Когда Брехт уделил Негер особое внимание, тогда на „Трехгрошовой опере“, когда они сидели рядом на сцене, а не в кабинете — нет, это должно было происходить на сцене; когда Брехт демонстрировал, насколько ему безразлично, смотрит ли на него кто-то, тогда он хотел, чтобы на него смотрели, когда он писал для нее огромное количество нового текста, за два дня до премьеры, потому что она пригрозила уйти из спектакля, если ее роль не увеличится, а поскольку он был в нее влюблен, в красивую вдову Клабунда, когда мы, остальные актеры, оставались сидеть в зрительном зале, думая, что репетиция вот-вот возобновится, когда потом становилось все позже, вернее раньше, потому что было уже утро — это странно в театре с его искусственным освещением, что он имеет свое собственное время, — когда мы уже думали, что те двое и на премьере не придут к согласию по тексту, — вот тогда я уже был настоящий специалист в умении ждать.

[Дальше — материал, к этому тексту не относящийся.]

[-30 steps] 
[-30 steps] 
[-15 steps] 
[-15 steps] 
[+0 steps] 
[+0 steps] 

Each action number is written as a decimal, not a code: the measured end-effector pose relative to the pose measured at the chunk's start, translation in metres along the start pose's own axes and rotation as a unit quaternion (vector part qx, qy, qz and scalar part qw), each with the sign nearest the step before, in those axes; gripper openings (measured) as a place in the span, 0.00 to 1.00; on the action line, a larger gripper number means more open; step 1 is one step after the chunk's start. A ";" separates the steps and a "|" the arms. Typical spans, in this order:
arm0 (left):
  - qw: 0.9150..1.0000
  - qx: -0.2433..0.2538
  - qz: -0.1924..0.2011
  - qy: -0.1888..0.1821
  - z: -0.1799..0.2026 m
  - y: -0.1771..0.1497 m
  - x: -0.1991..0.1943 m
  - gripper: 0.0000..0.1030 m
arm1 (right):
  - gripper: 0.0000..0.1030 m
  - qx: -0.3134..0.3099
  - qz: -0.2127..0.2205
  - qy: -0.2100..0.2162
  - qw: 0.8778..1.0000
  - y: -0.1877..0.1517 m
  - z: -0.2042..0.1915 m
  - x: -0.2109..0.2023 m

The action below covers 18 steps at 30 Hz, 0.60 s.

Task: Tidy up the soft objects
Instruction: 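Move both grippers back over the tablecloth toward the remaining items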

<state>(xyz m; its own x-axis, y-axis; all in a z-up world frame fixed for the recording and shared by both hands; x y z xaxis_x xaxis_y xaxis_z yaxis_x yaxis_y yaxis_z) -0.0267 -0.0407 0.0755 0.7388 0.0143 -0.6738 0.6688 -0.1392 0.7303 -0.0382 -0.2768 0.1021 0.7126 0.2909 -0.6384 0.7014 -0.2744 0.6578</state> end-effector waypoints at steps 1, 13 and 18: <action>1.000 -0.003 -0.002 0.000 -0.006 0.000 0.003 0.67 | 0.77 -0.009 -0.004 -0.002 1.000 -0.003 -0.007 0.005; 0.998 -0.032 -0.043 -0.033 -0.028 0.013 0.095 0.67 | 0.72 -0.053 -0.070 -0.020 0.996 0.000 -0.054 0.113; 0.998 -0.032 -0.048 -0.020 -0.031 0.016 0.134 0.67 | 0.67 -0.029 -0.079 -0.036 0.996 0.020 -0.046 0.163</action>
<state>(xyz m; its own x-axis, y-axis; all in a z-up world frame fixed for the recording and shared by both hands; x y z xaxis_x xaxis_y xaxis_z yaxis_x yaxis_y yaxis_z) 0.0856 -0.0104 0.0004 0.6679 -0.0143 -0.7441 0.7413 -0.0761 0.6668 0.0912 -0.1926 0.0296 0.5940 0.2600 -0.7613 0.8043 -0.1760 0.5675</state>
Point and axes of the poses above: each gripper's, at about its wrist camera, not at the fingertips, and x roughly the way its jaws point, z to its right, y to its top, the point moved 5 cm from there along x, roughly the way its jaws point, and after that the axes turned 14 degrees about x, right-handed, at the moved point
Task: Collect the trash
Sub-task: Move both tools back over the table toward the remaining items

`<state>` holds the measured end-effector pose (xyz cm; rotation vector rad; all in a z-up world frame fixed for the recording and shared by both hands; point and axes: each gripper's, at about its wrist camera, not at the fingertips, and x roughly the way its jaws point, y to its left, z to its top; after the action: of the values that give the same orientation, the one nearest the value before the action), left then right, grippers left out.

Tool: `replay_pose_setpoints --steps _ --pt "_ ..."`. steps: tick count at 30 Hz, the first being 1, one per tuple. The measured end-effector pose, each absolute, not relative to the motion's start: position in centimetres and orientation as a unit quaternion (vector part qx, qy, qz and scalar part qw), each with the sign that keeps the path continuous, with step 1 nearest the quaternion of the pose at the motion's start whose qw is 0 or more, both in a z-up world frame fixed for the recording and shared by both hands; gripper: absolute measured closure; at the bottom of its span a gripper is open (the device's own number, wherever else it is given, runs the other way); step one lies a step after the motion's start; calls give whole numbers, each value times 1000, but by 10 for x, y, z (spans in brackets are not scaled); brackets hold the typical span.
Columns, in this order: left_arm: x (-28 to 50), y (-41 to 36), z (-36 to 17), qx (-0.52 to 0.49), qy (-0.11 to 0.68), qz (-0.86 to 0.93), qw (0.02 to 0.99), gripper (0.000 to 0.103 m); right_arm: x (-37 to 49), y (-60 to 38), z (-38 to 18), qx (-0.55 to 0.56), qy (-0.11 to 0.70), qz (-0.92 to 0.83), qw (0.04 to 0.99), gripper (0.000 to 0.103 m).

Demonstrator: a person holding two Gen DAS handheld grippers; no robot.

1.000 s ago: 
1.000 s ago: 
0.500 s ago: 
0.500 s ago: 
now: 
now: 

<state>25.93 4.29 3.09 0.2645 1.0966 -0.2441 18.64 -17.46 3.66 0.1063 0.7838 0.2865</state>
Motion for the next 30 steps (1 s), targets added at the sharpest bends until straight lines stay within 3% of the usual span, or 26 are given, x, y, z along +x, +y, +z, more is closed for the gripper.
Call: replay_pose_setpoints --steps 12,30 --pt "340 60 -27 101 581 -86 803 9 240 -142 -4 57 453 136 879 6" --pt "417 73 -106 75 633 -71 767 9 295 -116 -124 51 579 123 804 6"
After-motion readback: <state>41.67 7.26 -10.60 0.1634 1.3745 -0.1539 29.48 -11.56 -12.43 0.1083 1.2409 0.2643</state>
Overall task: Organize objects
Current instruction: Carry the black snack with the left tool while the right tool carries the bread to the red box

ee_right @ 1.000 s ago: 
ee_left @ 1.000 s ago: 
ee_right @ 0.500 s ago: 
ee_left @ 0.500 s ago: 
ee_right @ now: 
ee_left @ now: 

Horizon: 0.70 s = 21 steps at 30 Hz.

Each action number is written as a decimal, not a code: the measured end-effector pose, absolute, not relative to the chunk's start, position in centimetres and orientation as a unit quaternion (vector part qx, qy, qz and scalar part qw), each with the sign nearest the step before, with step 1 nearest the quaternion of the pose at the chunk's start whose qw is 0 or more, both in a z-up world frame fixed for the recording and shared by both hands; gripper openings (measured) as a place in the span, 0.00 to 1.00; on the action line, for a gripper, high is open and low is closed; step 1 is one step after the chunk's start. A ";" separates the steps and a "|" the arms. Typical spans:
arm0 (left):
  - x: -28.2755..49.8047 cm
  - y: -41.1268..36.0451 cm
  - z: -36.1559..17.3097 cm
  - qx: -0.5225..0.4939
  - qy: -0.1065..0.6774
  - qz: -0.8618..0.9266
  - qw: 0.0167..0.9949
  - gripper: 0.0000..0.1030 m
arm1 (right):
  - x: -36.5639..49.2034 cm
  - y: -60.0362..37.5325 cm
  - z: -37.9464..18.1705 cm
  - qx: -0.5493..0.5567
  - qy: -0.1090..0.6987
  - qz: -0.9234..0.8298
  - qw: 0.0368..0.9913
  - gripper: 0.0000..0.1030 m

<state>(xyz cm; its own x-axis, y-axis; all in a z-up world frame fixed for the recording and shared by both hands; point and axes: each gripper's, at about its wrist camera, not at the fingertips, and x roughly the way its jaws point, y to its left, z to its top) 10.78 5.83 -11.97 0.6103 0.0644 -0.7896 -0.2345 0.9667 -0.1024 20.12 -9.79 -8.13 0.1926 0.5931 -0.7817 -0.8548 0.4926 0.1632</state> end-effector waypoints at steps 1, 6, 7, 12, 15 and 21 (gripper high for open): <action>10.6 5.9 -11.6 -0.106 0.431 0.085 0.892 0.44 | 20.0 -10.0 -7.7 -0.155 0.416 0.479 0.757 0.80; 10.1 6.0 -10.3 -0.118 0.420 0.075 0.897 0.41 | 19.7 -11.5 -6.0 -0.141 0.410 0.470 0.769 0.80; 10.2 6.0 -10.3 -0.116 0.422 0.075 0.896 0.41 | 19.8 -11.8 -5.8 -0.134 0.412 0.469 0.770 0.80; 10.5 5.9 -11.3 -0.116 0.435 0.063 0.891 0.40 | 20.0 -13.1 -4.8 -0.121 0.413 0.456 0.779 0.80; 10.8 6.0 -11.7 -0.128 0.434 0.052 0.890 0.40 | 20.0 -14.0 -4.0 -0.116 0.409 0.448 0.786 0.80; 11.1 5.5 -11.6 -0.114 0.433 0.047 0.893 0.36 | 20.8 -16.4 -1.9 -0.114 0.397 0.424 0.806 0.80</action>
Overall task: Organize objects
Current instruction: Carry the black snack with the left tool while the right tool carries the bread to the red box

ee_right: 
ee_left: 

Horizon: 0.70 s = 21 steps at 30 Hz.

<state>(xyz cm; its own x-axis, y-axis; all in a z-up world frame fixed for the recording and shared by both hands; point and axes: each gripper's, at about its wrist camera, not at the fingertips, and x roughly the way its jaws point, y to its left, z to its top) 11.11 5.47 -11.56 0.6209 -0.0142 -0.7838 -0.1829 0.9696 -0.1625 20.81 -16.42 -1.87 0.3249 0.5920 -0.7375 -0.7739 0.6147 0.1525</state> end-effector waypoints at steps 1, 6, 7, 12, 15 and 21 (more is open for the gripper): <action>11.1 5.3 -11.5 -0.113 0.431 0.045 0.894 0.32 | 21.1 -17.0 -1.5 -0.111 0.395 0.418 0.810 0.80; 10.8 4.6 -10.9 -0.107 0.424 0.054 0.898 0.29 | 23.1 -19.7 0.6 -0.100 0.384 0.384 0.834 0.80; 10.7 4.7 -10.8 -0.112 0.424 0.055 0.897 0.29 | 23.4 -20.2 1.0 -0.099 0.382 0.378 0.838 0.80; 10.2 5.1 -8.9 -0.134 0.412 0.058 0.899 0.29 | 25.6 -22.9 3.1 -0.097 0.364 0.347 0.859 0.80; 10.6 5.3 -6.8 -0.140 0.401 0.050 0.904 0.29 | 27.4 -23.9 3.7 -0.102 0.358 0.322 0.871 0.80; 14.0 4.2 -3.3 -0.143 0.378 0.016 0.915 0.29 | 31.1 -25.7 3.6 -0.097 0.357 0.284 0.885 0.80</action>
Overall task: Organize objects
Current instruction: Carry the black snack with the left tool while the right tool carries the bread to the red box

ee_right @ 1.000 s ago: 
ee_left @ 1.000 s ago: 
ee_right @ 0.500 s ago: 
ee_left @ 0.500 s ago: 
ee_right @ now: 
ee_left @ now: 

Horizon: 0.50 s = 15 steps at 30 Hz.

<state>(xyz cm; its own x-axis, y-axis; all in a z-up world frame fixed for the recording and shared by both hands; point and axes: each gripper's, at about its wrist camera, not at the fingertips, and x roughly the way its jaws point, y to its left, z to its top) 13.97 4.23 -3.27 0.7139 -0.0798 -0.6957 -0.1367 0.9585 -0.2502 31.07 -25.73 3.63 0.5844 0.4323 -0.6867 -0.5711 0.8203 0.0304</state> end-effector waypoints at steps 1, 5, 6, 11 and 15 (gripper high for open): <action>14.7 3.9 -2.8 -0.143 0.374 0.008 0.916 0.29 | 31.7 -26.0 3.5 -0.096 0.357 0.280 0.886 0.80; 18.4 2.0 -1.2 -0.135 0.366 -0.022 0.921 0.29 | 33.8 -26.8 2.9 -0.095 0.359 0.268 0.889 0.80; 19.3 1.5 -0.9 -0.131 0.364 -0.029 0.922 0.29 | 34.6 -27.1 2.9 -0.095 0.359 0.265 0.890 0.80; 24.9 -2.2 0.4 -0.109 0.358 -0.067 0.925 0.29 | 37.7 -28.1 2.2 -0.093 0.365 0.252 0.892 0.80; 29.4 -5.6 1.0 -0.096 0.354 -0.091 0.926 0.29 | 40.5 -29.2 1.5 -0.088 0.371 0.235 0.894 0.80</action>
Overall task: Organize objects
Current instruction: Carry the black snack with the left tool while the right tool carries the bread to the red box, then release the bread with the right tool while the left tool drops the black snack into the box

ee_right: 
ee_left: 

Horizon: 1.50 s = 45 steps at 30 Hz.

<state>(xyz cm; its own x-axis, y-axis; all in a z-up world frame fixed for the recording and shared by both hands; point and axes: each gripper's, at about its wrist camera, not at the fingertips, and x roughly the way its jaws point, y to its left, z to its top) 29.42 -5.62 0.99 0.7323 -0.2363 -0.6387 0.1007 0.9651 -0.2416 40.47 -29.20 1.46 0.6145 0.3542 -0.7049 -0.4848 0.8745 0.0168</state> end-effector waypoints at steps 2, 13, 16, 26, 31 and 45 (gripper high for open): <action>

И на фильме… Кто хочет в этой странной профессии чего-то добиться, должен освоить ожидание с самых азов. „Талант — хорошо, а задница лучше“, — говорит Отто Буршатц. Кто не умеет выключить свое нетерпение до тех пор, пока не получится то, что нужно, пока от него требуется сцена в несколько фраз, ради которой его подняли в шесть часов и загримировали, а теперь уже половина двенадцатого, кто не владеет искусством держать голову пустой, думать о чем-нибудь другом, чтобы не расходовать энергию, чтобы в нужный момент, в нужную секунду быть бодрым, тому нечего делать в нашем ремесле.
Я хорошо умею ждать. Я натренирован. Могу при этом оставаться спокойным, по крайней мере внешне. Даже если вещи, с которыми я сталкиваюсь, неприятны. Когда я узнал, что меня высылают из Вестерборка сюда, я еще шутил. Какой храбрый, думали люди, но это не имеет ничего общего с храбростью. А только с тем, что у меня было время подготовиться. У песни был рефрен:
Гораздо хуже, когда не знаешь, что будет. И будет ли что-нибудь вообще. Или пьеса уже кончилась, только ты этого не заметил. Это самое невыносимое чувство. Когда все еще ждешь сигнала к своему следующему выходу и вместе с тем боишься, что занавес давно упал, зрители ушли домой, список действующих лиц и исполнителей снят с доски. Что никто не сказал тебе, что уже давно написано на плакате снаружи.
Так было со мной тогда в Париже. Неделями я ждал, вглядываясь в пустоту. Это было почти невыносимо.
Пока не пришла телеграмма.
Без помощи Отто она бы до меня не дошла. Она была адресована „Курту Геррону, УФА, Берлин“, а на УФА решили меня больше не знать. Курт Геррон? Кто бы это мог быть? Поди-ка, еще и еврей?